XPath: How to select elements based on their value?
I am new to using XPath and this may be a basic question. Kindly bear with me and help me in resolving the issue. I have an XML file like this:
<RootNode>
<FirstChild>
<Element attribute1="abc" attribute2="xyz">Data</Element>
<FirstChild>
</RootNode>
I can validate the presence of an <Element>
tag with:
//Element[@attribute1="abc" and @attribute2="xyz"]
Now I also want to check the value of the tag for string "Data"
. For achieving this I was told to use:
//Element[@attribute1="abc" and @attribute2="xyz" and Data]
When I use the later expression I get the following error:
Assertion failure message: No Nodes Matched
//Element[@attribute1="abc" and @attribute2="xyz" and Data]

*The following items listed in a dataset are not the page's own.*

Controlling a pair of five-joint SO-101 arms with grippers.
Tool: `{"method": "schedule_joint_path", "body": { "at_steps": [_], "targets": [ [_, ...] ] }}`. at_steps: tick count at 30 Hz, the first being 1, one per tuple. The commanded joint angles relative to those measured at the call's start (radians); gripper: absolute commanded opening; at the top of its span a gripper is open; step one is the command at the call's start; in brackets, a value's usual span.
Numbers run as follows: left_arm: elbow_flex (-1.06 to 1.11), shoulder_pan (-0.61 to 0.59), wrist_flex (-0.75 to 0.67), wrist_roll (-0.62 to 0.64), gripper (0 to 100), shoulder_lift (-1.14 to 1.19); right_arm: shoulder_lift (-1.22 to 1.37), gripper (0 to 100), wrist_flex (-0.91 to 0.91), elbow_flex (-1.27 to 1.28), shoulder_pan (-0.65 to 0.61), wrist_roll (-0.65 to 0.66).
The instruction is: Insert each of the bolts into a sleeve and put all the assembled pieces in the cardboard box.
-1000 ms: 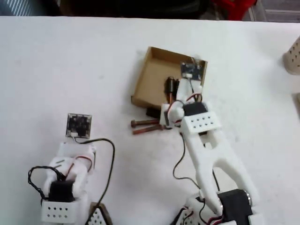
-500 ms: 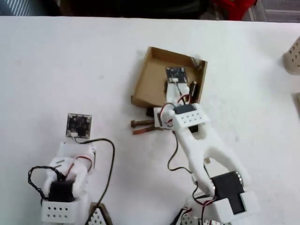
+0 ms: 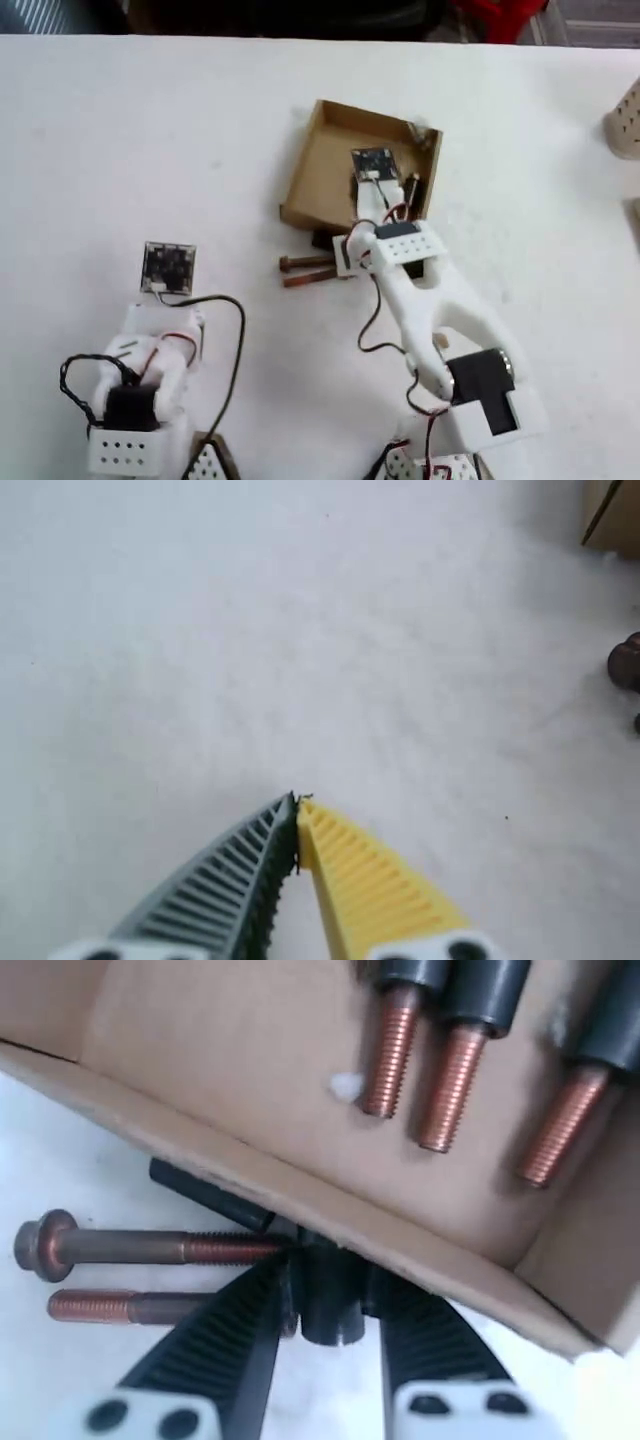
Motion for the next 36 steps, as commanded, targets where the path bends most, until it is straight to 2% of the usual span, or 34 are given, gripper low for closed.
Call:
{"method": "schedule_joint_path", "body": {
  "at_steps": [1,6,12,19,24,27,30,36],
  "targets": [
    [-0.003,0.008,0.002,-0.008,2,-0.019,0.024,7.8,0.031,-0.057,-0.004,0.014],
    [-0.003,0.008,0.002,-0.008,2,-0.019,0.035,8.1,0.038,-0.063,-0.01,0.014],
    [-0.003,0.008,0.002,-0.008,2,-0.019,0.039,16.2,0.039,-0.064,-0.01,0.012],
    [-0.003,0.008,0.002,-0.008,2,-0.019,0.079,8.8,0.048,-0.112,-0.025,0.02],
    [-0.003,0.008,0.002,-0.008,2,-0.019,0.159,8.0,0.139,-0.212,-0.018,0.014],
    [-0.003,0.008,0.002,-0.008,2,-0.019,0.176,1.6,0.157,-0.236,-0.004,0.012],
    [-0.003,0.008,0.002,-0.008,2,-0.019,0.173,1.6,0.173,-0.235,-0.001,0.012],
    [-0.003,0.008,-0.002,-0.008,2,-0.019,0.033,1.8,0.344,-0.235,0.079,0.012]
  ]
}}
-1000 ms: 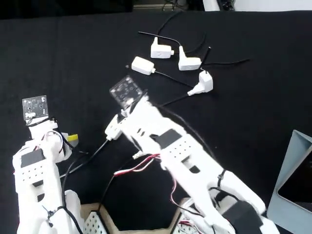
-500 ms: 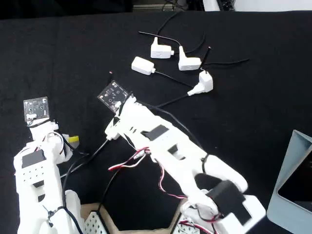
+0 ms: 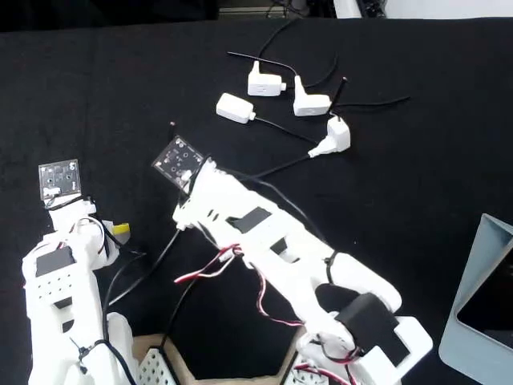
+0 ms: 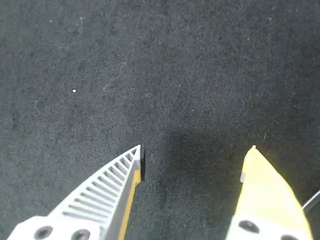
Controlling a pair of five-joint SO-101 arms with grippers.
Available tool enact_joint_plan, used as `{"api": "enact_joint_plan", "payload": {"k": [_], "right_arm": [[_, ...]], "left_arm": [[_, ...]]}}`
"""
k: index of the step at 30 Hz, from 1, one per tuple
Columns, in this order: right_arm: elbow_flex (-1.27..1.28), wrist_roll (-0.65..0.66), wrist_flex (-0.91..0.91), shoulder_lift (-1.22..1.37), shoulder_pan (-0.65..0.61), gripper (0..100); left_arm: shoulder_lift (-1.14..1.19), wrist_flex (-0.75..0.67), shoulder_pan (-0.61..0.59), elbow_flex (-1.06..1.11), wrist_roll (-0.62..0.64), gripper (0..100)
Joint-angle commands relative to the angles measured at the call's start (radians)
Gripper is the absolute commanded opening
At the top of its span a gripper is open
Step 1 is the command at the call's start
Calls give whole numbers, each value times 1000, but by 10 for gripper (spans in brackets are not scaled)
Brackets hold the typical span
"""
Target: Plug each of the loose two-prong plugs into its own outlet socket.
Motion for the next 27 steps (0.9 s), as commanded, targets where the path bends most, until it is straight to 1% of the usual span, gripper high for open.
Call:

Kindly provide me with your advice whether the XPath expression I have used is valid. If not what will be the valid XPath expression?
Solution 1:
The condition below:
//Element[@attribute1="abc" and @attribute2="xyz" and Data]
checks for the existence of the element Data within Element and not for element value Data.
Instead you can use
//Element[@attribute1="abc" and @attribute2="xyz" and text()="Data"]
Solution 2:
//Element[@attribute1="abc" and @attribute2="xyz" and .="Data"]
The reason why I add this answer is that I want to explain the relationship of .
and text()
.
The first thing is when using []
, there are only two types of data:
-
[number]
to select a node from node-set -
[bool]
to filter a node-set from node-set
In this case, the value is evaluated to boolean by function boolean()
, and there is a rule:
Filters are always evaluated with respect to a context.
When you need to compare text()
or .
with a string "Data"
, it first uses string()
function to transform those to string type, than gets a boolean result.
There are two important rule about string()
:
-
The
string()
function converts a node-set to a string by returning the string value of the first node in the node-set, which in some instances may yield unexpected results.text()
is relative path that return a node-set contains all the text node of current node(context node), like["Data"]
. When it is evaluated bystring(["Data"])
, it will return the first node of node-set, so you get "Data" only when there is only one text node in the node-set. -
If you want the
string()
function to concatenate all child text, you must then pass a single node instead of a node-set.For example, we get a node-set
['a', 'b']
, you can pass there parent node tostring(parent)
, this will return'ab'
, and of causestring(.)
in you case will return an concatenated string"Data"
.
Both way will get same result only when there is a text node.